NFL Sundays could also have been handled using the “holidays” interface described above, by creating a list of past and future NFL Sundays. The add_regressor function provides a more general interface for defining extra linear regressors, and in particular does not require that the regressor be a binary indicator. Another time series could be used as a regressor, although its future values would have to be known.

This notebook shows an example of using weather factors as extra regressors in a forecast of bicycle usage, and provides an excellent illustration of how other time series can be included as extra regressors.

The add_regressor function has optional arguments for specifying the prior scale (holiday prior scale is used by default) and whether or not the regressor is standardized - see the docstring with help(Prophet.add_regressor) in Python and ?add_regressor in R. Note that regressors must be added prior to model fitting. Prophet will also raise an error if the regressor is constant throughout the history, since there is nothing to fit from it.

The extra regressor must be known for both the history and for future dates. It thus must either be something that has known future values (such as nfl_sunday), or something that has separately been forecasted elsewhere. The weather regressors used in the notebook linked above is a good example of an extra regressor that has forecasts that can be used for future values.

One can also use as a regressor another time series that has been forecasted with a time series model, such as Prophet. For instance, if r(t) is included as a regressor for y(t), Prophet can be used to forecast r(t) and then that forecast can be plugged in as the future values when forecasting y(t). A note of caution around this approach: This will probably not be useful unless r(t) is somehow easier to forecast than y(t). This is because error in the forecast of r(t) will produce error in the forecast of y(t). One setting where this can be useful is in hierarchical time series, where there is top-level forecast that has higher signal-to-noise and is thus easier to forecast. Its forecast can be included in the forecast for each lower-level series.

Extra regressors are put in the linear component of the model, so the underlying model is that the time series depends on the extra regressor as either an additive or multiplicative factor (see the next section for multiplicativity).

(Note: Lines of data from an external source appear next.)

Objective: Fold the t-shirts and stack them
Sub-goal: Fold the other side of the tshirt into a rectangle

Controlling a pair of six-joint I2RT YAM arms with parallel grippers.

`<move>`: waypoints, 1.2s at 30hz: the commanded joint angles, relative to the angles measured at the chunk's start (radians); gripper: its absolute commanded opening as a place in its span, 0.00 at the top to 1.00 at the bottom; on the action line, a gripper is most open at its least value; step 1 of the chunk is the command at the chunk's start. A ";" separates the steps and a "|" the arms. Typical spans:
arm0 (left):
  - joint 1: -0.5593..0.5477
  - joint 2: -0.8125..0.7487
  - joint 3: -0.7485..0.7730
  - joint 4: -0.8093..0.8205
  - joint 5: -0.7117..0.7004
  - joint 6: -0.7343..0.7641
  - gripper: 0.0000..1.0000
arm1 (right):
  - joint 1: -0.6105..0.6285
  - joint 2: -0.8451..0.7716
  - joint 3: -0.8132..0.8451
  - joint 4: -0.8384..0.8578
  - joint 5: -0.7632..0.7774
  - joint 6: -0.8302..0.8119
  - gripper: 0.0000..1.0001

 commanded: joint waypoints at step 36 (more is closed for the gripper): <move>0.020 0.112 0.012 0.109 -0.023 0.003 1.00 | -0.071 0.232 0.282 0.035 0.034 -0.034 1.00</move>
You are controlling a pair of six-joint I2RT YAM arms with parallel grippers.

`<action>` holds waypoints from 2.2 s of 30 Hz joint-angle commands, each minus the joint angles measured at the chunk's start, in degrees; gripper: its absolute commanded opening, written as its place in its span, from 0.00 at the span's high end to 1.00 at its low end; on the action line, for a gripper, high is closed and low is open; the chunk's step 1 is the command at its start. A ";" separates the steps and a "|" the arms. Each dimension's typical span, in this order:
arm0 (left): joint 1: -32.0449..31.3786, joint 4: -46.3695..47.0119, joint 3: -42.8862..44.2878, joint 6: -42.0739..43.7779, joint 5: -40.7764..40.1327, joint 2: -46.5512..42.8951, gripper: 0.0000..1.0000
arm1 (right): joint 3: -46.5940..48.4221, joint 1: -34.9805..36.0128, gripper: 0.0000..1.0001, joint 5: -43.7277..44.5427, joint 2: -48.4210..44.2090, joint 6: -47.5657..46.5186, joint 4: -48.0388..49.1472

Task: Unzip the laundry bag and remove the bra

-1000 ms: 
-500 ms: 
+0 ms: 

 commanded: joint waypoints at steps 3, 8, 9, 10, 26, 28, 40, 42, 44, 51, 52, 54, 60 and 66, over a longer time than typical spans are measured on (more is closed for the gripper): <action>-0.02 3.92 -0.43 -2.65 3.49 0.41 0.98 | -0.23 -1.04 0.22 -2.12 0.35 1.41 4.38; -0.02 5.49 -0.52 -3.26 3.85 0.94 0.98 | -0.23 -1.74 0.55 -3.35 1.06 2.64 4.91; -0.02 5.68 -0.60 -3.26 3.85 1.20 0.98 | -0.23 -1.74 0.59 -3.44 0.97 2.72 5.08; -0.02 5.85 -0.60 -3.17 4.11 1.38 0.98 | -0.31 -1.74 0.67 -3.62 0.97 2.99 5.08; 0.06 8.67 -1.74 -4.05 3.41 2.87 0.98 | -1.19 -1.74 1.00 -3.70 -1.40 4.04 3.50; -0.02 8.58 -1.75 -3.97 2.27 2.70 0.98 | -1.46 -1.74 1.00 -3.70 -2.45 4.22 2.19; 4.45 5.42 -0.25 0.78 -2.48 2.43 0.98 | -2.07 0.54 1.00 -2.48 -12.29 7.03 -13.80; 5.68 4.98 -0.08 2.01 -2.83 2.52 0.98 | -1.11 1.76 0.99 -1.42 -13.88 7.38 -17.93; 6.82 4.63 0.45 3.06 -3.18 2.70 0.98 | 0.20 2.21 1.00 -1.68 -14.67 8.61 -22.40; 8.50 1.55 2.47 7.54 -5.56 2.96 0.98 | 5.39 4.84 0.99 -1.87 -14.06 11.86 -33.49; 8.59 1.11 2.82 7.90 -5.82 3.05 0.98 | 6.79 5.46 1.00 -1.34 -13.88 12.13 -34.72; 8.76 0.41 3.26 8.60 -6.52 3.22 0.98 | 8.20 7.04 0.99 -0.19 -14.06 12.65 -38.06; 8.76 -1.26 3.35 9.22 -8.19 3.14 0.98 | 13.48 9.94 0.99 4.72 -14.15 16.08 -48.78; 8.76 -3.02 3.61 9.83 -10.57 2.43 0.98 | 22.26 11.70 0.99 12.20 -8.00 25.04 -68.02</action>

Coefficients of additional regressors

To extract the beta coefficients of the extra regressors, use the utility function regressor_coefficients (from prophet.utilities import regressor_coefficients in Python, prophet::regressor_coefficients in R) on the fitted model. The estimated beta coefficient for each regressor roughly represents the increase in prediction value for a unit increase in the regressor value (note that the coefficients returned are always on the scale of the original data). If mcmc_samples is specified, a credible interval for each coefficient is also returned, which can help identify whether the regressor is meaningful to the model (a credible interval that includes the 0 value suggests the regressor is not meaningful).